12 de junho de 2002

Meio ambiente na ilhinha

Jornal O Estado do Maranhão
Uma velha amizade e uma mais velha ainda admiração pelo comovente esforço de auto-organização de comunidades pobres em São Luís levaram-me a falar sobre preservação ambiental, quarta-feira passada, à noite, dia mundial do meio-ambiente, em uma pequena igreja na Ilhinha. Embora essa não seja mais minha área de atuação profissional, um amigo meu, o jornalista Aldir Dantas, homem profundamente religioso, atuante na Igreja Católica, na Pastoral Familiar, achou que minha experiência como Secretário de Meio Ambiente do governo Roseana Sarney, poderia ser de alguma utilidade em uma conversa informal com membros da comunidade Santo Antônio, naquele bairro.
O convite veio dessa avaliação feita por ele e um pouco, também, de sua perene esperança de minha conversão e da pronta redenção de meus pecados, que eles diz não serem muitos nem mortais. Será verdade? Mas, quem sabe, algum crédito ganharei por conta dessas poucas horas de aprendizado. Poderei usá-lo para alcançar uma hipotética vida de bem-aventurança mais tarde!
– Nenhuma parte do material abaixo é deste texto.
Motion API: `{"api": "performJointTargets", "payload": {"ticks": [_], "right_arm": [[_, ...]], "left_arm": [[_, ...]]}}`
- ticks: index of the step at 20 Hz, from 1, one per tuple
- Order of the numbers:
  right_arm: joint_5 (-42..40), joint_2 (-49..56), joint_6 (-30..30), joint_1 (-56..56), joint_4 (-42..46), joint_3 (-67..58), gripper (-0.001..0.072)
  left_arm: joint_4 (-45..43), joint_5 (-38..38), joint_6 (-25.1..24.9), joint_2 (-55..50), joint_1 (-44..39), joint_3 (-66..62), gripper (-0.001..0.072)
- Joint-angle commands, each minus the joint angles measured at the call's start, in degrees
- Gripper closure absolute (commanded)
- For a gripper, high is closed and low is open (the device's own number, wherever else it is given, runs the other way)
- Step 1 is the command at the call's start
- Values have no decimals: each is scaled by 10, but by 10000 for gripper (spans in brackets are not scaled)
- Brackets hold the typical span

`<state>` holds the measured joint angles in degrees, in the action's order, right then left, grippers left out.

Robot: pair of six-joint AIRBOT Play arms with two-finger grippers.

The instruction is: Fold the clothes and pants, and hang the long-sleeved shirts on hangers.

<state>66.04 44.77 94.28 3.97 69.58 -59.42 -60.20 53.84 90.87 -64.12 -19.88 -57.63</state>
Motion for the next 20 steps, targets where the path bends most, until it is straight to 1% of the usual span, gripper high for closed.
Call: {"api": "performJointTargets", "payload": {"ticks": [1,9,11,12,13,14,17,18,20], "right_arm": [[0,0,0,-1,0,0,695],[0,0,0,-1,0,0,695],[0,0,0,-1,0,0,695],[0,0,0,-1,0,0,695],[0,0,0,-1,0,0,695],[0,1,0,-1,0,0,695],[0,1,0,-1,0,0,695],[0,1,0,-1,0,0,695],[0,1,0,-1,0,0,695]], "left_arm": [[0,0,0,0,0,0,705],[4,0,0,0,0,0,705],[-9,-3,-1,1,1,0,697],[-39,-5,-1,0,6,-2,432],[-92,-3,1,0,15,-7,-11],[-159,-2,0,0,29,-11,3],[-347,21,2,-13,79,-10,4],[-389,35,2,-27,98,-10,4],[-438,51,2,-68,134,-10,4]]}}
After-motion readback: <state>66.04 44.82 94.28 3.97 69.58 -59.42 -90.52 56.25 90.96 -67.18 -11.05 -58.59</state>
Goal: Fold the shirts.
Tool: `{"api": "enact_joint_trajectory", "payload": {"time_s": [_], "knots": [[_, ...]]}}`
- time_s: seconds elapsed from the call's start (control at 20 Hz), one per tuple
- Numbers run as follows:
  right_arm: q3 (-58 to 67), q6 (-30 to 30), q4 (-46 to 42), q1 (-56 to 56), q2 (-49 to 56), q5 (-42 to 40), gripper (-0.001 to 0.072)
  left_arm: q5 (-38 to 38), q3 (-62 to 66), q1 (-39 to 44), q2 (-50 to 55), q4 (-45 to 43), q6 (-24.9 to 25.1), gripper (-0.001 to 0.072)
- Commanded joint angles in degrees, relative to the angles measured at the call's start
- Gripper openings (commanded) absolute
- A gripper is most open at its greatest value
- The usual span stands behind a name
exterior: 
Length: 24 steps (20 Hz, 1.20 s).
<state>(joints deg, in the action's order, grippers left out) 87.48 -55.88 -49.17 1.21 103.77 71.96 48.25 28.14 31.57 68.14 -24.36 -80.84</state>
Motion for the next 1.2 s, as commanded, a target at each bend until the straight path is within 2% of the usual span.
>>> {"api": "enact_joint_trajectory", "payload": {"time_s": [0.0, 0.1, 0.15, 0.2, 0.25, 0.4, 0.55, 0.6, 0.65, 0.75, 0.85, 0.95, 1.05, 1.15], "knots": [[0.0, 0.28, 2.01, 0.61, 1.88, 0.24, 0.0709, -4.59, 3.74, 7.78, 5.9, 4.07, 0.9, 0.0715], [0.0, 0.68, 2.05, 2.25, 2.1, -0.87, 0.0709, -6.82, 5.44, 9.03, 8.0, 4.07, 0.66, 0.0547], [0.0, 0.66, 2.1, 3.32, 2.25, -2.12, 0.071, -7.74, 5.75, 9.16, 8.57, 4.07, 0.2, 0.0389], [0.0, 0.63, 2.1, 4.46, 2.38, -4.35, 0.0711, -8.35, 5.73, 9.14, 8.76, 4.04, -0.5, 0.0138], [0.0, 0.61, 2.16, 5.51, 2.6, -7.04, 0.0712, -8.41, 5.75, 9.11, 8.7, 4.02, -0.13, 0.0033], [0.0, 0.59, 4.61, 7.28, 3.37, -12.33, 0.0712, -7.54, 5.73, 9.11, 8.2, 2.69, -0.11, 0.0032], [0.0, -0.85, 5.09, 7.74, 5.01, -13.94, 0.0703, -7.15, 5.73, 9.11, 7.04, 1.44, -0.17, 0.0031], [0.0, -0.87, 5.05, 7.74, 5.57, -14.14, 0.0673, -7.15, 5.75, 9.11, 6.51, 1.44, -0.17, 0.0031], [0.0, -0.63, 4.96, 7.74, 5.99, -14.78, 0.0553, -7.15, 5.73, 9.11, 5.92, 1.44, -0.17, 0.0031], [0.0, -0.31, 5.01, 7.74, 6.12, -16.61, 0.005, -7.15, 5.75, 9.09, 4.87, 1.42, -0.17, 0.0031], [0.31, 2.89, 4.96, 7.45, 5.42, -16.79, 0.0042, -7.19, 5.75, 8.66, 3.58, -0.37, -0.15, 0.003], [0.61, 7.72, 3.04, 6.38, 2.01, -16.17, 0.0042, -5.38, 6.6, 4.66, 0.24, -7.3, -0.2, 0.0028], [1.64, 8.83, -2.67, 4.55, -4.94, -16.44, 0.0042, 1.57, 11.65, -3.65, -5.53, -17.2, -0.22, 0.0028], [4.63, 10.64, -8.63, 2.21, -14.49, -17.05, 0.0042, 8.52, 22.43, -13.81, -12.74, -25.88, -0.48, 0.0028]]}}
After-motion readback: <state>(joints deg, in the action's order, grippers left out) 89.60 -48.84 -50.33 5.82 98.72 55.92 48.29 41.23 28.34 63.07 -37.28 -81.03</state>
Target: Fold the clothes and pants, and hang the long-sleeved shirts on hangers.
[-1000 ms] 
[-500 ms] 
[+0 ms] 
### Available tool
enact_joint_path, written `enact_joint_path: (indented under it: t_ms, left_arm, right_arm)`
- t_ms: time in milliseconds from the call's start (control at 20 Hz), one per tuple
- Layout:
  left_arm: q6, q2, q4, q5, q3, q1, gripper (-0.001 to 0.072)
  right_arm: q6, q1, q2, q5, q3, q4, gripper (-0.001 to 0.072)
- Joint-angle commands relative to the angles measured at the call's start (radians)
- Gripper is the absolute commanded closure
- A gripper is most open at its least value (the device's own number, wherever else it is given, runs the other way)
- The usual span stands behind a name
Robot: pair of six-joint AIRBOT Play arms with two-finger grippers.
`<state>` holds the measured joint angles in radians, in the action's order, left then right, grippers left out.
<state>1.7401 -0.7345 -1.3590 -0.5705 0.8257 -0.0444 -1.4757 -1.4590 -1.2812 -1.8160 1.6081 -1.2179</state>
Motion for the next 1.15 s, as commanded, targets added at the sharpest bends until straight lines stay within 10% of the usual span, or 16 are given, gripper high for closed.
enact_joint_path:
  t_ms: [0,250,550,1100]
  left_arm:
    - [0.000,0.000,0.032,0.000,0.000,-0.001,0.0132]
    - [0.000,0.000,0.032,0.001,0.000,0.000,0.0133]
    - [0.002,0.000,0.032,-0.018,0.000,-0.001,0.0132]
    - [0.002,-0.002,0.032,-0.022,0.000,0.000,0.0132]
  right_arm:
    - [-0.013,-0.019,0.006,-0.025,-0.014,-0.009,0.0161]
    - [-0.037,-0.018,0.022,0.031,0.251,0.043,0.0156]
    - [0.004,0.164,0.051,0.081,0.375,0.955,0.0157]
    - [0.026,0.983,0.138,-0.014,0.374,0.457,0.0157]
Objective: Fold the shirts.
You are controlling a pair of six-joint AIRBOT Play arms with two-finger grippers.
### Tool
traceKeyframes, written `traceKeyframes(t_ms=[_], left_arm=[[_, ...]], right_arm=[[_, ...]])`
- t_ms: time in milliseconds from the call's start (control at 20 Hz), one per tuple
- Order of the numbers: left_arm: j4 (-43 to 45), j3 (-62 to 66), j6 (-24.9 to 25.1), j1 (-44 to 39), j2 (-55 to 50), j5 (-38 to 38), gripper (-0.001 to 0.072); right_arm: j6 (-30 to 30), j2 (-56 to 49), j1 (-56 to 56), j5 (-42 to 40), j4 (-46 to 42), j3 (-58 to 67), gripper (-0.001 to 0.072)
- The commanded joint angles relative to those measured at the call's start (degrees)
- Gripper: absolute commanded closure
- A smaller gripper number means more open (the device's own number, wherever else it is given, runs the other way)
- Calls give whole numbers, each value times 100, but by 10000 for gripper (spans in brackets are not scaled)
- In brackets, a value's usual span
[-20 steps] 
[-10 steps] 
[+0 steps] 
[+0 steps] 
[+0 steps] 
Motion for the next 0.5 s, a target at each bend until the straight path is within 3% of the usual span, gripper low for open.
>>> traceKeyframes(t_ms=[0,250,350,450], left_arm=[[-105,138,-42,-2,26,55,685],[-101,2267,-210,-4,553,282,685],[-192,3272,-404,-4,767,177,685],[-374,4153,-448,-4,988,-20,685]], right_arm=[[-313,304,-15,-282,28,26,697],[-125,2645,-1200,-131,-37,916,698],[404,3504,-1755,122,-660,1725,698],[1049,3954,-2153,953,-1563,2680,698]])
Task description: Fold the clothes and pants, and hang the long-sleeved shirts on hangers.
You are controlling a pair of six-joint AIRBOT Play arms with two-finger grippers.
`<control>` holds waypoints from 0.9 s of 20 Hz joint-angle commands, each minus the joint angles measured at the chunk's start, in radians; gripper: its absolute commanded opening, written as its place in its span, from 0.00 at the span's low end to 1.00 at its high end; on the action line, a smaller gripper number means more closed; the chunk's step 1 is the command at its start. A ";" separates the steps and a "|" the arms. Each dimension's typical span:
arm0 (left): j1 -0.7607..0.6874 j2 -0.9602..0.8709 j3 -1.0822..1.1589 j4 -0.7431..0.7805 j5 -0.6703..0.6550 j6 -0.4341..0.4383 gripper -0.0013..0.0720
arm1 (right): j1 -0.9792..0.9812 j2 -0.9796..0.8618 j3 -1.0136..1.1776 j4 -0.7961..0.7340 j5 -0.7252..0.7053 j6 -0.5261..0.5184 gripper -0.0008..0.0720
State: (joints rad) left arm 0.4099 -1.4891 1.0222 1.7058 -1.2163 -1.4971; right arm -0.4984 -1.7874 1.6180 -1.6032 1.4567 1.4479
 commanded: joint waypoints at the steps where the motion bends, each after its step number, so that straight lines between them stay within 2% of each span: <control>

Concentrei-me em fazer os membros da comunidade verem que a preservação faz sentido por uma razão econômica, tão importante quanto à que leva todos a preocuparem-se com o efeito sobre a saúde das pessoas, do lançamento, no ambiente, de esgotos in natura, exemplo de fácil compreensão por todos os presentes ao encontro. Afinal, eles convivem diariamente com o problema. Tentei mostrar a destruição da base de recursos naturais de nossa sociedade, através do desmatamento e do uso predatório de qualquer recurso natural não renovável, e da prática de uma agricultura predatória, como uma ameaça concreta a seus empregos.
O motivo poder ser percebido com facilidade.  Sem essa base, as empresas não poderão aumentar a produção ou o farão a custos maiores, sempre repassados aos preços. Ora, sem incremento da produção, novos empregos não poderão ser criados e muitos dos existentes serão eliminados. Ou, se os produtos se tornarem mais caros, muitos de seus consumidores anteriores não poderão mais adquiri-los. Nestas circunstâncias, os mais pobres serão os mais penalizados. Portanto, a preservação, longe de ser um “obstáculo” ao desenvolvimento, é sua pré-condição.
  No entanto, é comum ouvirem-se referências, nos meios políticos e econômicos, à preservação como impeditiva do crescimento. Ela estaria “criando problemas” a novos investimentos, necessários justamente à criação de empregos. A referência desses críticos pode ser a grupos que vêem a preservação como um fim em si mesmo, como se o meio ambiente fosse intocável. Se for esse o caso, suas críticas estarão certas. Mas, não se trata disso, certamente. A maioria dos ambientalistas quer preservar, exatamente para poder crescer.
É esse esforço que, em regiões pobres, cria um falso dilema, fonte de muitos equívocos. A aplicação estrita da legislação pode gerar situações de ameaça à sobrevivência de grupos sociais vulneráveis, que ganham seu sustento, por falta de alternativas, com atividades nocivas ao meio ambiente. O que fazer? Aplicar a fria letra da lei, desconhecendo, até, um estado de necessidade, e criar a ameaça de fome para eles? Ou não aplicá-la, permitindo a destruição e correndo o risco de sanções legais, por omissão?
Em verdade, as duas coisas podem ser feitas simultaneamente, sem prejuízo para as pessoas e o meio ambiente. É imperativa, para isso, a criação, pelo setor público, de alternativas econômicas para esses grupos, que lhes permitam sobreviver com o mínimo de impactos sobre o ambiente. Proibir, tão-só, é inócuo, pois seria impossível controlar a pressão originada na necessidade de continuar a viver. Permitir tudo, em nome da sobrevivência, seria provocar mais pobreza em pouco tempo.
Por ora, é bastante animador ver o permanente interesse de comunidades humildes, como essa da Ilhinha, pela preservação. É prova da força da causa e de sua importância cada vez maior em nossas vidas, hoje, e nas de nossos filhos e netos, amanhã.